Step 1) Pick your points
Based on what you observed while walking the track, the pre-race videos you watched and the other drivers that you have talked to, I want you pick 3 points for each corner or set of corners. Pick physical markers that you will be able to see at high speed from the driver’s seat. These could be cones, light poles, painted marks, patches on the track that are high contrast to the rest of the surface, or an actual breaking marker that you would see at a road course or some larger ovals. Using a visible physical marker, choose a point on corner entry to lift off of the throttle and start braking. Choose a 2nd marker in or around the center of the corner that will be the apex, or the point of the corner that you will be the “lowest”. Finally, choose a 3rd marker as a point to start reaccelerating. Do this for each corner or each set of corners. For example, on an oval you would have 3 markers for turns 1&2 and 3 markers for turns 3&4.

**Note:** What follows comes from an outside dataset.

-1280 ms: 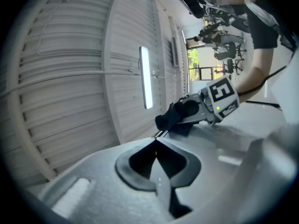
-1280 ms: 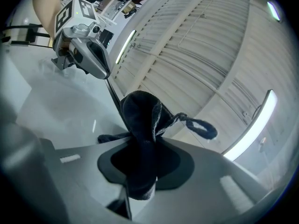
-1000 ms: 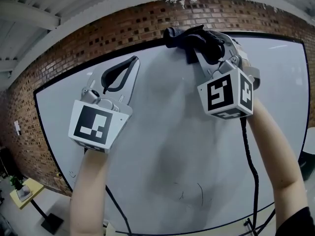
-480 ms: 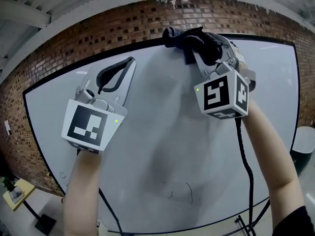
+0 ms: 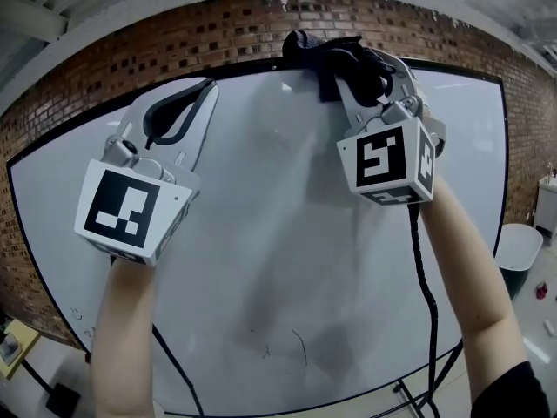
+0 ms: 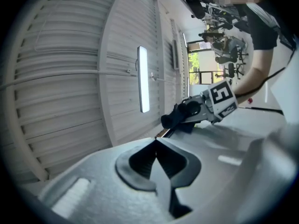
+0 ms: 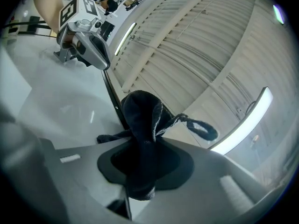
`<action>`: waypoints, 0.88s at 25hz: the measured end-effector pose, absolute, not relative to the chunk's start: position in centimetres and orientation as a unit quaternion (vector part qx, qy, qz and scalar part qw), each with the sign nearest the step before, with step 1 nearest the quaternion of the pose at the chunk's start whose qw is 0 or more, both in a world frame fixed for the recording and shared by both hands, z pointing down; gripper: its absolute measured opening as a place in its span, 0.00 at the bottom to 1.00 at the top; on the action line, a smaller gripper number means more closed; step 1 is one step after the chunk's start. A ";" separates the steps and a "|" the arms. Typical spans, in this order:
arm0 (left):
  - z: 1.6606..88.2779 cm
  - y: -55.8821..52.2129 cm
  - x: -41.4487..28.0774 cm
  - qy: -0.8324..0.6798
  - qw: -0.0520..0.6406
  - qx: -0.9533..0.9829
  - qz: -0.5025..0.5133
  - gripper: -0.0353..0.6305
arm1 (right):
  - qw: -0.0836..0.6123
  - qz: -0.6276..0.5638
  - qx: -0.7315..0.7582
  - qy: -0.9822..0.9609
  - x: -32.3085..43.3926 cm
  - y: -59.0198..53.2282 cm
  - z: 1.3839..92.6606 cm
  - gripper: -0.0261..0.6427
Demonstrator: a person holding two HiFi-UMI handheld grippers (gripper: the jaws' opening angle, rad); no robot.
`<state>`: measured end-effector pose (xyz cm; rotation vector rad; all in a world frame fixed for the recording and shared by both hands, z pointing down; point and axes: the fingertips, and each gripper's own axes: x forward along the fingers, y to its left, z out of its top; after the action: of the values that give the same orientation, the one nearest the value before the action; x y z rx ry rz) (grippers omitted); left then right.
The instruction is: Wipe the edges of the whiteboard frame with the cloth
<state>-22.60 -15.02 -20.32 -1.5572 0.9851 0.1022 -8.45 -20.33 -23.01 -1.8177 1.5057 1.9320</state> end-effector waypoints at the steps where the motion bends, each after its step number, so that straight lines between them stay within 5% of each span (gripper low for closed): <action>1: -20.1 -15.2 -21.9 0.427 0.607 -0.669 0.037 0.06 | 0.046 0.634 -0.595 0.492 -7.7 -20.4 -23.0 0.16; 22: -19.8 -18.5 -4.4 0.442 0.629 -0.640 0.004 0.06 | 0.051 0.640 -0.603 0.474 11.1 -22.8 -22.7 0.16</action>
<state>-4.44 -18.55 -19.78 -1.4664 1.0119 0.0099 11.14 -22.77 -22.71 -1.8347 1.4419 1.9480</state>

These markers are now your starting points. Don’t worry about how perfect or accurate they are. That’s really not the point of choosing these markers. Use them for reference as you start figuring the track out during your first run. Any or all of your points could be 50ft-100ft or more “off” of where you end up at the end of the event. What matters is when you get started, you choose a reference point to compare to.
Step 2) Test your points
Once you get on the track for the first time, make sure you get a good look at the markers that you have chosen for each of the 3 “points” in each corner. As you get up to speed, start testing your points right away. If possible, before you start adjusting your points, make sure that you can hit all 3 in each corner. Your braking point will affect the position of your apex point, and your apex point will affect the position of your acceleration point. Once you are comfortable with the points that you chose to start with, move on to adjusting each one. One at a time.
Step 3) Adjust your points
Trust your instincts as a driver when you are ready to start adjusting each point. If possible, try to only move one point in each corner at a time. Start with your braking point. If you feel too slow approaching the center, move your lift/braking point past your initial marker. If you started at the 300ft braking marker, move your point 50ft at a time closer to the 200ft marker or as far as you need to go until you “miss” your apex point. Not being able to hit your apex point is a good indicator that you are close to maximizing your braking zone.

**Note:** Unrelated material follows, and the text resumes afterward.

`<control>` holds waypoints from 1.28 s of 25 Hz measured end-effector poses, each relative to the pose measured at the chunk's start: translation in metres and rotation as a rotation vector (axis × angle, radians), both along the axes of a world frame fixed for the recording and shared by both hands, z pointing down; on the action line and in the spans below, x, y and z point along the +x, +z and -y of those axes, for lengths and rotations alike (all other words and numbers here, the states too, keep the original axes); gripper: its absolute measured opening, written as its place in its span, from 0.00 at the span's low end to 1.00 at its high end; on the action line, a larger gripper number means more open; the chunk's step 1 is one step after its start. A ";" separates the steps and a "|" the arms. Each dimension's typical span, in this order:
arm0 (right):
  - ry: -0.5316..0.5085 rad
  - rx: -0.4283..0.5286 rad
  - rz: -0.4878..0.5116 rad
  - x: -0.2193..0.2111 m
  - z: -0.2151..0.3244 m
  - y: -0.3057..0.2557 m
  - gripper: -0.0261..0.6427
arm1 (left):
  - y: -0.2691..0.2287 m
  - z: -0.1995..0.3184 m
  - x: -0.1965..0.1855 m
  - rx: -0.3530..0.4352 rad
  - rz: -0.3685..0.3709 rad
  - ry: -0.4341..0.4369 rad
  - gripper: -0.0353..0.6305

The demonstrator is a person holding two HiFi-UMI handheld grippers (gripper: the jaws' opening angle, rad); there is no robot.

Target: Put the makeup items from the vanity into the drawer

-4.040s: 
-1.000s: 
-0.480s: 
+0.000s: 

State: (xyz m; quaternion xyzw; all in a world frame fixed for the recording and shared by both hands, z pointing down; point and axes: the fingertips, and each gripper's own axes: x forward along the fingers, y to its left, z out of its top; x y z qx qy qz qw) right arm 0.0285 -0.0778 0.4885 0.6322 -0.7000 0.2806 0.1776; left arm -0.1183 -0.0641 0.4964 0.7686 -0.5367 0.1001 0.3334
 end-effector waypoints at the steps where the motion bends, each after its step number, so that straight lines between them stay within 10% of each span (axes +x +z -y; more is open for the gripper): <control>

Next, start adjusting your throttle pick up point. It may seem a little out of order, but in most cases, your time on throttle, (ToT), is where most of your speed will come from. Keep in mind that your acceleration point is usually going to be the most sensitive to the handling characteristics of your car. For example, an overly loose or tight car is most likely going to make you feel like you have to pick the throttle up later. Assuming no major handling issues, adjust your throttle point based on how consistent or linear you can continue to accelerate. If you can go from 0% throttle to almost 100% in a matter of a few feet, you can probably start picking up the throttle a little sooner. If you going from 0% throttle to 100% throttle over the course of a hundred or more feet, you are probably trying to accelerate too early. Again, use your initial marker as the reference point to keep for your notes.
Finally, adjust your apex point to tie your corner entry and corner exit together. In most cases, its best to adjust your apex point to work best with your acceleration point to maximize ToT. This is also a good time to make sure that your apex point is working well with your car positioning relative to your overall corner “radius” or “arc”. Do the transitions from corner entry down to the apex point feel smooth and uniform, or do you feel like you are having to “turn the wheel” more than once to get to your apex? When it comes to racecars, smoother is usually better, especially in heavier cars. Fear not, there will be a blog about weight transfer across various cars and how to adjust to it.
With your points adjusted, be sure to take note of where your points are once you complete the test, the session, or the weekend. These are now your new starting points for the next time you return to this track. The next blog is going to cover how to use these physical reference points to improve your overall lap time and use them to maintain your speed as the track and your car go through changes during an event.